▶ _What the task requires_: Please restate exactly the lines from the one holding "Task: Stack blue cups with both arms" to the end of the material, including both ends and excluding every picture.

::::

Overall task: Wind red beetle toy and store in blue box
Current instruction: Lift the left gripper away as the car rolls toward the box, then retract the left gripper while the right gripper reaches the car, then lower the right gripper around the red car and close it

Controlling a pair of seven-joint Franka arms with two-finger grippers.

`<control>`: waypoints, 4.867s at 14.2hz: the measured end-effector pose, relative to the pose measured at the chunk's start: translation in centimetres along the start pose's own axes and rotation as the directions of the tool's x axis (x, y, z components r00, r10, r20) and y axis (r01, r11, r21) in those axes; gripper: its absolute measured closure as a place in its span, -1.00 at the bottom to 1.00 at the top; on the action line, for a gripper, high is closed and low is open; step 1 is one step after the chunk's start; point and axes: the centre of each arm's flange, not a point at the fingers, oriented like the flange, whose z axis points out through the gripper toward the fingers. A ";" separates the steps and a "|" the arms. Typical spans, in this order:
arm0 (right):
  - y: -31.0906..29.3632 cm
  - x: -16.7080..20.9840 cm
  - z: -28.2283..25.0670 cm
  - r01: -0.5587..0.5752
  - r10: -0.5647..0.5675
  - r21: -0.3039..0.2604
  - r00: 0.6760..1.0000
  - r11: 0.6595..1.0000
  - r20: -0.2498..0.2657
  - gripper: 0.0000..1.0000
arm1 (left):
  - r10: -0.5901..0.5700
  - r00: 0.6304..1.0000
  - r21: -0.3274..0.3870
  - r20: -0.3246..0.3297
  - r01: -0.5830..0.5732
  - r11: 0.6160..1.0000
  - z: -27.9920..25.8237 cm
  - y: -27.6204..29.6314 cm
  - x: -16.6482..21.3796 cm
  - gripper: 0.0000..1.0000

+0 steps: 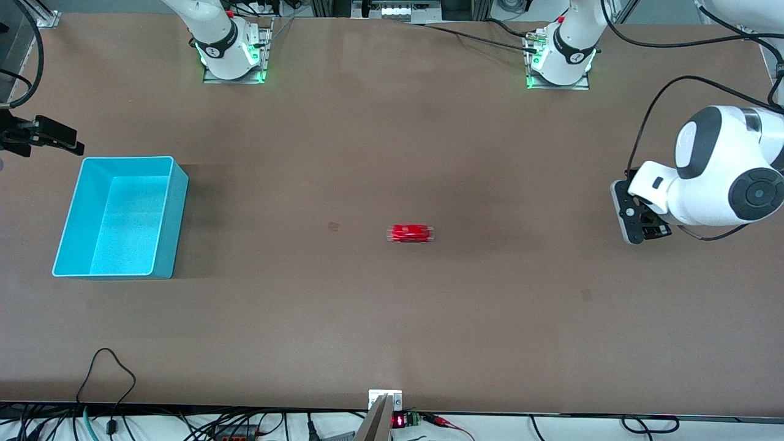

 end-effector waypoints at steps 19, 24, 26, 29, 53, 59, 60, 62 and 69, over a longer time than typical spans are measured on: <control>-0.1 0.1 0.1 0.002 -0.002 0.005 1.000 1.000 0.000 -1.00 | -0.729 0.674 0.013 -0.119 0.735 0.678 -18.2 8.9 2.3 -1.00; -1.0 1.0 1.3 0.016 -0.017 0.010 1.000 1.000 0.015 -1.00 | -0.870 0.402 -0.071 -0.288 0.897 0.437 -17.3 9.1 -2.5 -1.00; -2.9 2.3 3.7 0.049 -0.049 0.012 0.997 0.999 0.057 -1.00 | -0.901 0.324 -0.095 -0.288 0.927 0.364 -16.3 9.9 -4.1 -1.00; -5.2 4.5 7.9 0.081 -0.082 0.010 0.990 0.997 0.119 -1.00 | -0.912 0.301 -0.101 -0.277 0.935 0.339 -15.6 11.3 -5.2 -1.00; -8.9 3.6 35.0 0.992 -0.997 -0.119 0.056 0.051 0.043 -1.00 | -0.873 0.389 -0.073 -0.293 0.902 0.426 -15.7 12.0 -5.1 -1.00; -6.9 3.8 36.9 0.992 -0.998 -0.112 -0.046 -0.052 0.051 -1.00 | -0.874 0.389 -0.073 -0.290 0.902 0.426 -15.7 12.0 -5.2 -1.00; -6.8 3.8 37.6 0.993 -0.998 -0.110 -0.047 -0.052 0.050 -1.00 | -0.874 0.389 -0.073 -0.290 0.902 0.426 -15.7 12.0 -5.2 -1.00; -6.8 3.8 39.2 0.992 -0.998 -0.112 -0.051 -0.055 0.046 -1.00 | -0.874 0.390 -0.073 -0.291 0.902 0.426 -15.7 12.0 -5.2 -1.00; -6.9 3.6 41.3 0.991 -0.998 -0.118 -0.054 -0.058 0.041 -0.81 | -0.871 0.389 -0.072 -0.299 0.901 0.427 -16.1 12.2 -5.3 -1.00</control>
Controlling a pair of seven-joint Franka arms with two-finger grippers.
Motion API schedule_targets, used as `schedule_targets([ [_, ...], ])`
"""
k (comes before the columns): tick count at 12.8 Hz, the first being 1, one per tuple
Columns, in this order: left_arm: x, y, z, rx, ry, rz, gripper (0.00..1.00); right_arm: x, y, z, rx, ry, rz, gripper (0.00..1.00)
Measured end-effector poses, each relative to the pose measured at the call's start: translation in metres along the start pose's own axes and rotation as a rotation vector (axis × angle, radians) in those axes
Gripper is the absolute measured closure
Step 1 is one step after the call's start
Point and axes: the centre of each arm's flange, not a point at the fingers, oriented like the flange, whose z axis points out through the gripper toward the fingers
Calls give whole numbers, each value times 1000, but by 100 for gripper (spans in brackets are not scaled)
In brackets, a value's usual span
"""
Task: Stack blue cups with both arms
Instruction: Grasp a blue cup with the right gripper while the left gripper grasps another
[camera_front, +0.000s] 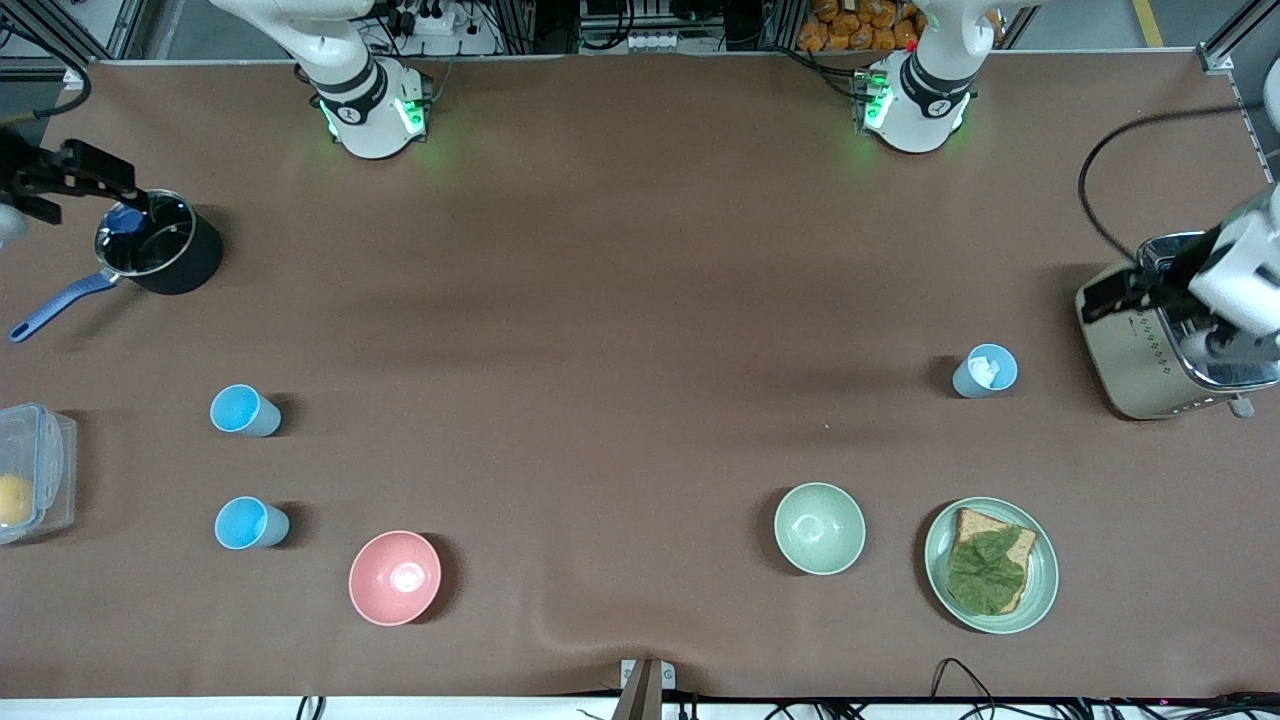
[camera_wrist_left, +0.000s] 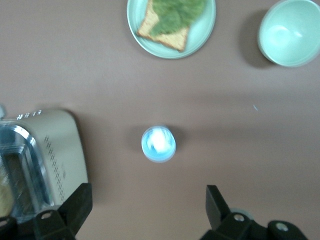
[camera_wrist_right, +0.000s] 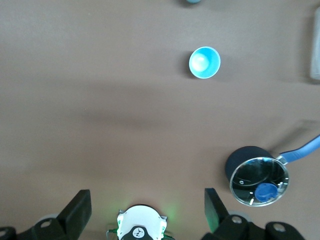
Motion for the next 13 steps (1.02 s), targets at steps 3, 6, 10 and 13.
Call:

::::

▶ _Written reply_:
Task: Stack blue cups with both arms
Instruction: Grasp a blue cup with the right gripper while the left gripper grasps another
[camera_front, +0.000s] 
[camera_wrist_left, +0.000s] 
[camera_wrist_right, +0.000s] 
Motion for the next 13 steps (1.02 s), targets at steps 3, 6, 10 and 13.
Call:

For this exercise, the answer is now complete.